Just like on any other Linux system you have a home directory on each of our systems, which is located under /home/<user>
. This is the default directory for all your data and it becomes your current working directory when you connect to the cluster.
Your home directory is the same from all login and compute nodes of the corresponding cluster. They are not shared between clusters however.
Home directories are not backed up regularly.
On Bender and Marvin, your home directory has a quota (maximum allowed size) of 100 GB. Once you exceed that threshold, you will get an error message when creating additional files. You have to get back under the 90% limit within 7 days in this case.

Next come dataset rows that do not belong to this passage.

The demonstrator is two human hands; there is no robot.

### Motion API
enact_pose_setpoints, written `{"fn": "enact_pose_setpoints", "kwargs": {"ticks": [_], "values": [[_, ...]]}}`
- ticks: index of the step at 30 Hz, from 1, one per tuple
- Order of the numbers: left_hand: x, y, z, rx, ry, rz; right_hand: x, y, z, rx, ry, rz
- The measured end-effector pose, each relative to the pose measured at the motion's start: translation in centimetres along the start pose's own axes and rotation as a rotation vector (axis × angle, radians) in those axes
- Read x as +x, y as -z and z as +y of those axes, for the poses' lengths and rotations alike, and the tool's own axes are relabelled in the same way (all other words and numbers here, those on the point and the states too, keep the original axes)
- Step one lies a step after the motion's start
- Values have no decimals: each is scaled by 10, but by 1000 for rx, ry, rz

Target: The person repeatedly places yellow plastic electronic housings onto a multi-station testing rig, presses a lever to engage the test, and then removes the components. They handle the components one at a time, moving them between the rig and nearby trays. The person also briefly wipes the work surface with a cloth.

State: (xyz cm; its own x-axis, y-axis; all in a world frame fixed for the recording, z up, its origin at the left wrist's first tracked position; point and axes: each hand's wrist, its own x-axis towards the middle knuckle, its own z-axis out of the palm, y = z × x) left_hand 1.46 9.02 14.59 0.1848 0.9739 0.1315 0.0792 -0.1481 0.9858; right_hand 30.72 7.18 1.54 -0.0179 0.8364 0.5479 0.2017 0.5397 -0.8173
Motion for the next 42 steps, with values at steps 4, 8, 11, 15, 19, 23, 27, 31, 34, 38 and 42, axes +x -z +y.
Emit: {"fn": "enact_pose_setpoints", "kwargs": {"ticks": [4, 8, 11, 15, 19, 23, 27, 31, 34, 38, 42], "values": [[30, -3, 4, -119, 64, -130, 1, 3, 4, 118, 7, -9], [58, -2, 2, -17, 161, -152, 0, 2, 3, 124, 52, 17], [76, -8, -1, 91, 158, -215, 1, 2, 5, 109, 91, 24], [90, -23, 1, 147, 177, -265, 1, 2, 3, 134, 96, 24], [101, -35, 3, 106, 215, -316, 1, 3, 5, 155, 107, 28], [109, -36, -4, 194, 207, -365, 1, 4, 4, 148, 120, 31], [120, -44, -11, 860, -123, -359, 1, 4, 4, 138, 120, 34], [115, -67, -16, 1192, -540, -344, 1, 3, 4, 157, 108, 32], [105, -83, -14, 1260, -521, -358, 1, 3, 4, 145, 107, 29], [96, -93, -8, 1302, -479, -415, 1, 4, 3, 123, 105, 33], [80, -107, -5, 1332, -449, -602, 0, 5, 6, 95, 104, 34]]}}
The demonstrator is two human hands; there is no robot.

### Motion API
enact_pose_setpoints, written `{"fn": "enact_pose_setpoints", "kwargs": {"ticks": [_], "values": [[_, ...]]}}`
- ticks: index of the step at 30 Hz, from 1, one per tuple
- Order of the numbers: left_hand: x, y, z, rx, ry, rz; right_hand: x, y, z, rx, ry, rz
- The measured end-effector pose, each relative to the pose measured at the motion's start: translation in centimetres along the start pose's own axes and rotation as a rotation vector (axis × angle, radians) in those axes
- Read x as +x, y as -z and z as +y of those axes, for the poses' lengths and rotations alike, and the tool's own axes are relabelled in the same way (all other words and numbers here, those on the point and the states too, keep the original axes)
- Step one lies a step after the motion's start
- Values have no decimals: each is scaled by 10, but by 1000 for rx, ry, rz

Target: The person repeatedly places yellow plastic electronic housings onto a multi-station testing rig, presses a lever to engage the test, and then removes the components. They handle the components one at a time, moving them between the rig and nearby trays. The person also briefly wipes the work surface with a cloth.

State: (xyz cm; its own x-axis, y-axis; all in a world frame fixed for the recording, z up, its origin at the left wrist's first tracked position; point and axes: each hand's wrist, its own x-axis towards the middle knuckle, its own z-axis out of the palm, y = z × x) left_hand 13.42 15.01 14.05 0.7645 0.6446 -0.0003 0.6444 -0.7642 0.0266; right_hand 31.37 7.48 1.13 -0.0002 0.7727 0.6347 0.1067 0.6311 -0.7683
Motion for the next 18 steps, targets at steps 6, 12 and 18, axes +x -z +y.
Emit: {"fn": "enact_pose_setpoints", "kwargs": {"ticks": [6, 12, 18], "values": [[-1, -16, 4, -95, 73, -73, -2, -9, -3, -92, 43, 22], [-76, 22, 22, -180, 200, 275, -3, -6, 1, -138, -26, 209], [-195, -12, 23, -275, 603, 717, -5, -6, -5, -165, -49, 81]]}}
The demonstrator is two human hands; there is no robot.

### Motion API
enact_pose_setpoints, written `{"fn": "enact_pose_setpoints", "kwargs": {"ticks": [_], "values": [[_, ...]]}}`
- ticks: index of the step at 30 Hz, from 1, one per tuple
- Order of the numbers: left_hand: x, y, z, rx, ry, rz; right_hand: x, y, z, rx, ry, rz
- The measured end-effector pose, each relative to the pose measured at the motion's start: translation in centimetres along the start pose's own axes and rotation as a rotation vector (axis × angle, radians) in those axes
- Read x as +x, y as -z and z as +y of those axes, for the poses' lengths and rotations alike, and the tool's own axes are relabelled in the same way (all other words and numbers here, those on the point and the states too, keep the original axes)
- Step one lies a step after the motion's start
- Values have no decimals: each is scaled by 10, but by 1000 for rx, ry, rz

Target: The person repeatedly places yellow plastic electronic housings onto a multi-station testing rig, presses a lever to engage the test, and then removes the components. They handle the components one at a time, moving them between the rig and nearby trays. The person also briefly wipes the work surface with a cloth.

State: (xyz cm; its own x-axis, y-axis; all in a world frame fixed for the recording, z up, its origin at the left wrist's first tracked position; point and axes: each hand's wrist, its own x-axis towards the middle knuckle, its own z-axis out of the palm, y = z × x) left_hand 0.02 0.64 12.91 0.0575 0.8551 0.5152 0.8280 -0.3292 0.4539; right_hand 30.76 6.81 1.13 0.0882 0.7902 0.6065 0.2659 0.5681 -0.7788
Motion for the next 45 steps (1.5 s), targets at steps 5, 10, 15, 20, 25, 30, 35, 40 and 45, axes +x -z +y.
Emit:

On Bender, you can check how much disk space you are using with the command quota -s
. On Marvin this is not possible currently. Your only options here are built-in Linux commands like ls
and du
.
On Bender, we may grant exceptions to this rule if we deem it justified. If you absolutely cannot do your computations with the 100 GB limit, please contact bender-support@hpc.uni-bonn.de and describe your problem. We may consider increasing your quota. On Marvin, you can use workspaces for large amounts of data.
On Bonna and Marvin, only you have read and write access to your own home directory. You can change permissions of files and directories by using the chmod
command.
We strongly advise against giving write access to your home directory to people you do not know.
On Bender, home directories are automatically mounted whenever they are needed. This means that they might not always be visible with an ls
call, however you can still cd
into them (provided the owner has set the permissions accordingly). The owner does not need to be logged in for this.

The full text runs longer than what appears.